Any better ideas are welcome.

LefKok commented 5 years ago

How about this. The first thing the conodes do is setup a PKI-service, this service runs with the conodes' private keys as before and its job is to maintain a global mapping of conodes->keys_for_service_X.

Every time a conode wants to be part of a new service it creates a new registration which is signed by its private key and sends it for validation to the PKI-Service. The service check the signature and updates the mapping.

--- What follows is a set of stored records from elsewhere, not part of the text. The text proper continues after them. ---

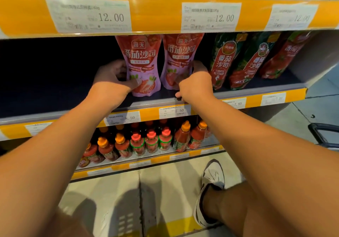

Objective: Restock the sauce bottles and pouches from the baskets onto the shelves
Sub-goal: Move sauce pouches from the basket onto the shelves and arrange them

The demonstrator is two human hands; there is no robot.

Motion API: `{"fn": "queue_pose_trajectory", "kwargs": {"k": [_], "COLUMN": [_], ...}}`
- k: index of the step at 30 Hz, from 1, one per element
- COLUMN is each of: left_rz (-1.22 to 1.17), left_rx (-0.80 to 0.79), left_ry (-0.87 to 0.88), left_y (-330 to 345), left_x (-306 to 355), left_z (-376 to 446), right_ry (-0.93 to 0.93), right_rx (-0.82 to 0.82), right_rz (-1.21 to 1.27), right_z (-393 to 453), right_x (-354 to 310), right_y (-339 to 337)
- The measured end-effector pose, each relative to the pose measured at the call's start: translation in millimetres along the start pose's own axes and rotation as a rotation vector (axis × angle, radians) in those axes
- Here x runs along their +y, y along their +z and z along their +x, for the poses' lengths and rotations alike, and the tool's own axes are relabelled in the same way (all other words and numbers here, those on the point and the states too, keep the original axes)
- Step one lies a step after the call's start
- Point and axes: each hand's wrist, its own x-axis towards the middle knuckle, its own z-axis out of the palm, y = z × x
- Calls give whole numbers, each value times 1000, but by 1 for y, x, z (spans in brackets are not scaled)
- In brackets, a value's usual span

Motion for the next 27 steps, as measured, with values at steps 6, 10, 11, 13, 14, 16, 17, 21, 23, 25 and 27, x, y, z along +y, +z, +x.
{"fn": "queue_pose_trajectory", "kwargs": {"k": [6, 10, 11, 13, 14, 16, 17, 21, 23, 25, 27], "left_rz": [12, 31, 33, 28, 6, -57, -73, -101, -120, -127, -149], "left_rx": [9, 0, 0, 5, 10, 25, 31, 22, 18, 30, 54], "left_ry": [16, 24, 32, 60, 74, 88, 88, 83, 77, 63, 56], "left_y": [6, 8, 9, 12, 15, 19, 21, 24, 25, 28, 31], "left_x": [-7, -5, -5, -7, -9, -12, -14, -16, -17, -18, -19], "left_z": [22, 42, 47, 55, 58, 66, 70, 87, 95, 101, 105], "right_ry": [-31, -41, -62, -103, -120, -158, -173, -200, -221, -218, -200], "right_rx": [12, 65, 73, 91, 101, 148, 166, 136, 144, 149, 156], "right_rz": [-95, -113, -141, -166, -150, -136, -154, -266, -304, -309, -291], "right_z": [29, 50, 55, 64, 68, 76, 80, 96, 102, 107, 112], "right_x": [-7, -13, -11, -9, -8, -7, -8, -14, -17, -18, -18], "right_y": [8, 23, 27, 35, 38, 44, 45, 52, 53, 53, 54]}}
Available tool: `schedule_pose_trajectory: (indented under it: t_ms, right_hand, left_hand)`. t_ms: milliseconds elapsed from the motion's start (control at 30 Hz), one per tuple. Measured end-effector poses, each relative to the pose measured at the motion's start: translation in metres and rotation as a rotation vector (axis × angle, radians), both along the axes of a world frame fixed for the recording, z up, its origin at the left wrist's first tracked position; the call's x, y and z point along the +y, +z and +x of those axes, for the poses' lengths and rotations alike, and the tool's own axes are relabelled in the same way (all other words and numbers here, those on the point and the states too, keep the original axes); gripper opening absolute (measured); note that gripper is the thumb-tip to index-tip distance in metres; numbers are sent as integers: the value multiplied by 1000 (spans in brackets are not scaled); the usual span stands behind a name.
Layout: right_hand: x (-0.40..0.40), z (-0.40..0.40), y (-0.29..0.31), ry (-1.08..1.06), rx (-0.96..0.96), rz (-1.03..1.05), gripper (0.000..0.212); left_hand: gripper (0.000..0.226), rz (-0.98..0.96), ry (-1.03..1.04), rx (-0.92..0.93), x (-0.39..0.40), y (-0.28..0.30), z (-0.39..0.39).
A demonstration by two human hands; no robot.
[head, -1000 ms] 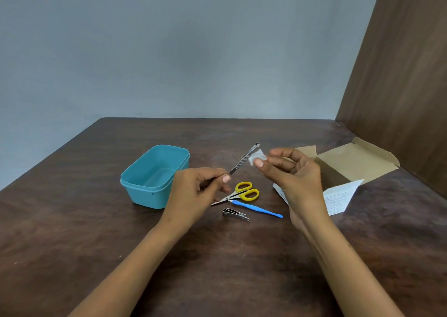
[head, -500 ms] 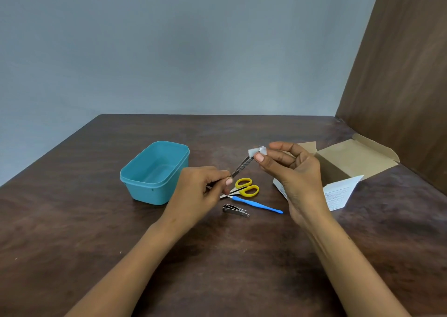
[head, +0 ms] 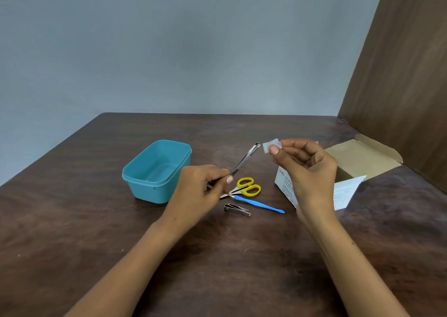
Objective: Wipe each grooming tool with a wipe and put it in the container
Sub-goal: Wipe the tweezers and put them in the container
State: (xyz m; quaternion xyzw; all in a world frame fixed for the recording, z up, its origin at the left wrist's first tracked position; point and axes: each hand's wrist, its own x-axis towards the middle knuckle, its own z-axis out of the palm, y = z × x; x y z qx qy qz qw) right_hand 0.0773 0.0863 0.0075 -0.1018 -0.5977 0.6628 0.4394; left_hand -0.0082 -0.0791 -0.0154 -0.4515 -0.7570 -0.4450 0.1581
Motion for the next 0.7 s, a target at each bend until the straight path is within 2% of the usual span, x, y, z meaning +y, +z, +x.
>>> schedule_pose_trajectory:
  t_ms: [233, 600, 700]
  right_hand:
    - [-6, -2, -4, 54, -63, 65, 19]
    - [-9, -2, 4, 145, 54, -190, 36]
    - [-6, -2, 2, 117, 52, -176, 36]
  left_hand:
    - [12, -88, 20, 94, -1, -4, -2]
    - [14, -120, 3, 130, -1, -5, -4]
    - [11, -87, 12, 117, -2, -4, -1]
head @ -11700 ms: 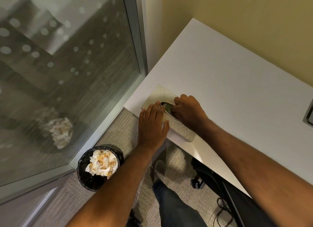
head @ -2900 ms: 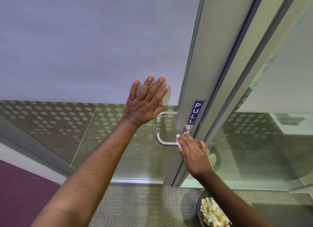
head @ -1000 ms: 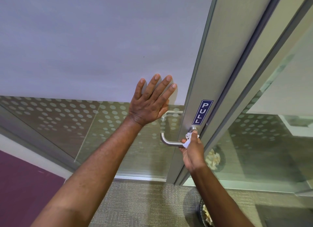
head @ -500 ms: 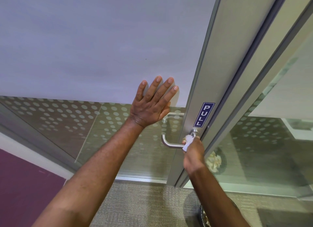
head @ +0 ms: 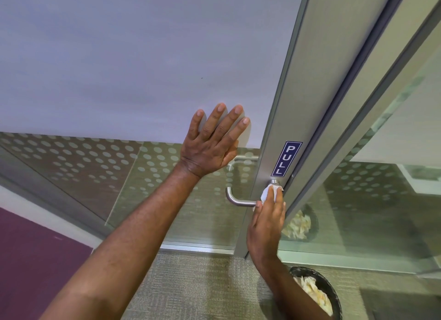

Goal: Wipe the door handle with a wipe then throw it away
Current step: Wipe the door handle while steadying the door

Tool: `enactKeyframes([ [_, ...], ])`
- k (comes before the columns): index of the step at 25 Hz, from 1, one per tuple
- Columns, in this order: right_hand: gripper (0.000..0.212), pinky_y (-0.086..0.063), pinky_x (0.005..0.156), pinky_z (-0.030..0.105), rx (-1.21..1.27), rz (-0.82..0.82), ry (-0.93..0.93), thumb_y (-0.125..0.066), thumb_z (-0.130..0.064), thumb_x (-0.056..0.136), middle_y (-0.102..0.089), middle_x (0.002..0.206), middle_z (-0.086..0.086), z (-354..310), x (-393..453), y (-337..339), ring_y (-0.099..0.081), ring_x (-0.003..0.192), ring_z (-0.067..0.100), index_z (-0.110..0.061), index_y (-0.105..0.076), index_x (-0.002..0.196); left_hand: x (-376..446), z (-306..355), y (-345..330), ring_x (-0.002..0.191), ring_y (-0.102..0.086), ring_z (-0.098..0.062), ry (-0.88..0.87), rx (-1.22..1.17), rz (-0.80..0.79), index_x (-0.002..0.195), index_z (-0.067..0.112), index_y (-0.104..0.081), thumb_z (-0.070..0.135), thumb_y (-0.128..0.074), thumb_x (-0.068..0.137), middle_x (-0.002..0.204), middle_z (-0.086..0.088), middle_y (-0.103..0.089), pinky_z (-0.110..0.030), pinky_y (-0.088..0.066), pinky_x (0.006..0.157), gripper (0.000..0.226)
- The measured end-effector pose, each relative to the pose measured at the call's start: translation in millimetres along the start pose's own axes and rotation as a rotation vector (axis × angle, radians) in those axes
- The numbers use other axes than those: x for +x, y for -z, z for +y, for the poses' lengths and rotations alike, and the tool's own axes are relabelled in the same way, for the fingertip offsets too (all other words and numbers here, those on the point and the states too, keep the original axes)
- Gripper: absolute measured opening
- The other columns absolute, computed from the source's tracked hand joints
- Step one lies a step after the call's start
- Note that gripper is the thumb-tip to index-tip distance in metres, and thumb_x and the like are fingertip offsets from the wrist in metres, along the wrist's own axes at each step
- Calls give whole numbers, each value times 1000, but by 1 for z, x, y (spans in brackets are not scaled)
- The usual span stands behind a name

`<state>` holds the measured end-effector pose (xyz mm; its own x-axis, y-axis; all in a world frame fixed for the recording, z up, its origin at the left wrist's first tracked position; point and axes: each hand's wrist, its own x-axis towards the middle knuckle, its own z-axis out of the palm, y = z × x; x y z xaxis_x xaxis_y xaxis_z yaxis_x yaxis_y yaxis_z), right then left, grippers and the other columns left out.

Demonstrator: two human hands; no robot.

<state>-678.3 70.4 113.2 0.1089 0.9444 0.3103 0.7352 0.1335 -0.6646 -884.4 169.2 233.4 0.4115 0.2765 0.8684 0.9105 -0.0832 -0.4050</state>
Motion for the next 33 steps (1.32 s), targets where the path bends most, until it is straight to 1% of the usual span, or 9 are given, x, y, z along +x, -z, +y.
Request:
enactKeyframes([
  [5, 49, -14, 127, 46, -166, -52, 467, -39, -22, 107, -35, 163, 10, 50, 14, 19, -23, 155, 24, -10, -38, 154, 0, 1, 0, 164, -10, -31, 5, 4, -4, 167, 20, -27, 35, -55, 98, 177, -5, -16, -55, -3, 134, 76],
  [9, 34, -19, 125, 48, -344, -59, 787, -39, -25, 108, -63, 136, 9, 67, 44, 31, -46, 139, 28, -12, -59, 132, 0, 0, 1, 164, -10, -31, 5, -6, -2, 167, 20, -28, 35, -56, 98, 177, -5, -15, -55, -3, 134, 76],
  [11, 31, -28, 120, 49, -398, -25, 840, -38, -33, 108, -67, 118, 7, 64, 52, 32, -56, 124, 27, -15, -62, 117, 1, 1, 2, 165, -9, -30, 4, 0, -5, 168, 20, -26, 35, -55, 98, 177, -5, -14, -55, -2, 134, 77],
  [14, 43, -33, 102, 45, -458, -32, 752, -28, -49, 108, -59, 93, 0, 44, 52, 27, -59, 93, 25, -19, -58, 95, 2, 1, 3, 165, -7, -30, 0, -7, -14, 168, 20, -24, 35, -54, 99, 178, -4, -11, -55, -1, 134, 77],
  [16, 49, -34, 92, 44, -494, -44, 674, -22, -54, 107, -54, 87, -3, 30, 47, 21, -55, 84, 23, -21, -55, 91, 2, 1, 4, 165, -7, -30, -6, 3, -14, 168, 20, -24, 35, -53, 100, 178, -4, -11, -55, -1, 134, 76],
  [21, 47, -33, 87, 43, -554, -98, 491, -23, -55, 105, -53, 87, -3, 6, 28, 9, -50, 82, 22, -22, -54, 94, 1, 1, 1, 165, -9, -30, 1, -5, 0, 168, 20, -26, 35, -53, 99, 177, -4, -14, -55, -1, 134, 75],
  [27, 51, -33, 77, 42, -588, -180, 411, -26, -55, 104, -55, 67, -2, -32, 29, 12, -53, 65, 23, -22, -58, 80, 0, 1, 0, 164, -11, -30, 7, -10, 5, 167, 20, -28, 35, -53, 99, 177, -4, -16, -55, -2, 134, 74],
  [30, 58, -36, 81, 43, -563, -302, 336, -19, -55, 106, -61, 67, -2, -57, 30, 7, -58, 65, 23, -22, -62, 83, 0, 1, 0, 164, -12, -30, 9, -8, 6, 167, 21, -29, 35, -52, 100, 177, -4, -18, -55, -3, 134, 72],
  [33, 51, -35, 88, 44, -553, -331, 233, -25, -51, 106, -68, 75, 1, -78, 29, -2, -64, 69, 24, -19, -62, 91, 0, 1, 0, 164, -12, -30, 3, -8, 9, 167, 21, -29, 35, -52, 100, 177, -4, -18, -56, -3, 134, 72],
])
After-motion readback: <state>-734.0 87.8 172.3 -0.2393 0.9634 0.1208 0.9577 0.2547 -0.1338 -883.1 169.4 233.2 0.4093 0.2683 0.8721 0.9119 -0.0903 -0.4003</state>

This service can be implemented using the current skipchain code and will resemble the keyblock blockchain of ByzCoin without the need for PoW. Every epoch, a leader collects the new signed mappings, puts them in a block and sends them for consensus. If the new block is accepted then the map is updated accordingly. For external verification, nodes will act as light clients and follow the skipchain to retrieve the correct keys.

There seems to be a slight issue here if we want to use BLS-CoSi for the PKI-Service though. Could it be that by default the nodes have an individual BLS keypair instead of a Schnorr?

kc1212 commented 5 years ago

The roster is like our source of truth, e.g,., we verify the signatures using the roster from skipblocks. If we start from there, then is it possible to change the server identity (inside the roster) to include additional keys? For example, ServerIdentity will have an AdditionalKeys field which is a mapping between the key type and the actual public key. Maybe AdditionalKeys must be signed by the main key.

To start a protocol, the root must specify the key type (maybe using SetConfig, or we introduce CreateProtocolWithKeyType that lets the root set the key type). The key type must be in all server identities of the roster. This key type is propagated to the child nodes as a part of the protocol config.

Actually, it doesn't even have to be automated, if a protocol is only for a particular key type, then it should just always get the right key type from its roster.